Heart-Healthy Benefits
Research published in the American Journal of Clinical Nutrition highlights the powerful polyphenols in beans, which help lower harmful LDL cholesterol. Beans have also been shown to reduce the risk of metabolic syndrome, heart disease, and type 2 diabetes.
Recommended by Dietary Guidelines
The Dietary Guidelines for Americans recommend eating three cups of beans and legumes each week, which equals about half a cup per day. Incorporating beans into your diet regularly can significantly boost your overall health.
Soyfoods (Edamame, tofu, soymilk)
Soy foods are among the best plant-based proteins to add to your diet, especially for those leaning toward plant-based eating. Unlike most plant proteins, soy contains all nine essential amino acids, making it a complete protein.
Packed with Nutrients
A cup of edamame (steamed immature soybeans in pods) provides about 17 grams of protein, 8 grams of fiber, and around 200 calories. Soybeans are an excellent source of fiber and magnesium, and they also provide iron, B vitamins, omega-3 fats, and many other important nutrients.
Heart-Healthy and Low in Saturated Fat
Compared to animal proteins, soy has low amounts of saturated fat, which makes it a heart-smart protein option.
May Reduce Cancer Risk
Soybeans provide isoflavones that studies show help maintain bone health and may protect against certain types of cancer.
Lentils
Lentils are protein-rich seeds from the legume family. Available in a variety of colors—brown, red, yellow, black, and more—lentils are a healthy source of plant-based protein regardless of the type you choose. A single cup of cooked lentils provides about 18 grams of protein for 230 calories, comparable to most beans.
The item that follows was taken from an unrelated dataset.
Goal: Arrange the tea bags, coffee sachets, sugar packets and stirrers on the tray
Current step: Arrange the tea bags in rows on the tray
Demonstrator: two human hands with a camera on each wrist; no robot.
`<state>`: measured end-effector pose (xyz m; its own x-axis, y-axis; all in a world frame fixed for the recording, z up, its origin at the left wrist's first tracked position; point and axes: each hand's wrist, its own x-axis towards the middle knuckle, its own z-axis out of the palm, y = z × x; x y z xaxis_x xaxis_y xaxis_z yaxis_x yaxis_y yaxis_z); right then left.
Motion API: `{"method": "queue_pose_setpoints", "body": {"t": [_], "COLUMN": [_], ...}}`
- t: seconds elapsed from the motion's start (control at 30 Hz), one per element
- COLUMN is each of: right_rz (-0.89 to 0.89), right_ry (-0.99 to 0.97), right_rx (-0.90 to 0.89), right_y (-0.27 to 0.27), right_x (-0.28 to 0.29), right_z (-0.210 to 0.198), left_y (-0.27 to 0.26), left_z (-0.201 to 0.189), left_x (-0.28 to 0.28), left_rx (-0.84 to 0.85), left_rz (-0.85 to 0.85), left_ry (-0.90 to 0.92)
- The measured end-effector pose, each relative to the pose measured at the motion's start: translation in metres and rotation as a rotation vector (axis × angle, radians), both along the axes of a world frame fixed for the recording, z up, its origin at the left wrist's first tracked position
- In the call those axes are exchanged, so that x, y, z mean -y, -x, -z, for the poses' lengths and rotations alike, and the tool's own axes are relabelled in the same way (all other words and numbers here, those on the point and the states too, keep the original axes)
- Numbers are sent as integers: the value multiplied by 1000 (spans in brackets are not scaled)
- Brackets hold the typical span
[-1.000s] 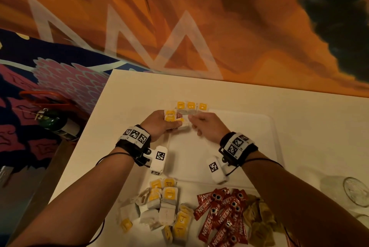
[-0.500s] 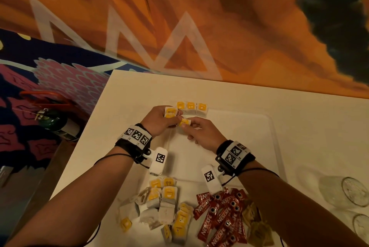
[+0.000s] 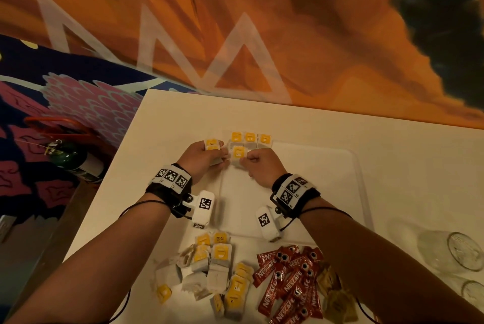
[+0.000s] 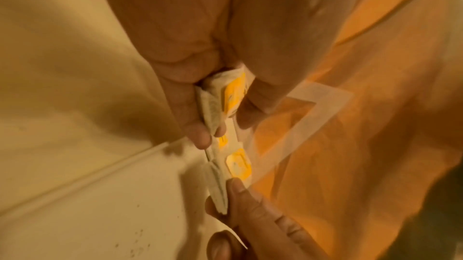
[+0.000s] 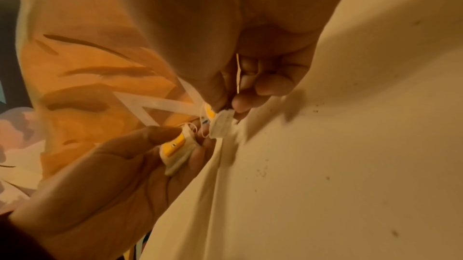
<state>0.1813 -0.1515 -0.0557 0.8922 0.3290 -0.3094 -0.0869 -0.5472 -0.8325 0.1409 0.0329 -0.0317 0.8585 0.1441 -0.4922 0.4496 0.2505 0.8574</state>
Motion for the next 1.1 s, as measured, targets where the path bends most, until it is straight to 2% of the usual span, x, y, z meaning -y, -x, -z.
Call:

Rich in Essential Nutrients
Lentils provide B vitamins, iron, zinc, potassium, and magnesium. They also are rich in antioxidants that can help reduce inflammation and reduce the risk for chronic diseases.
Anti-Inflammatory and Disease-Fighting
According to research published in the International Journal of Molecular Sciences lentils are rich in bioactive compounds that help reduce the risk of diabetes, obesity, cancers, and cardiovascular disease.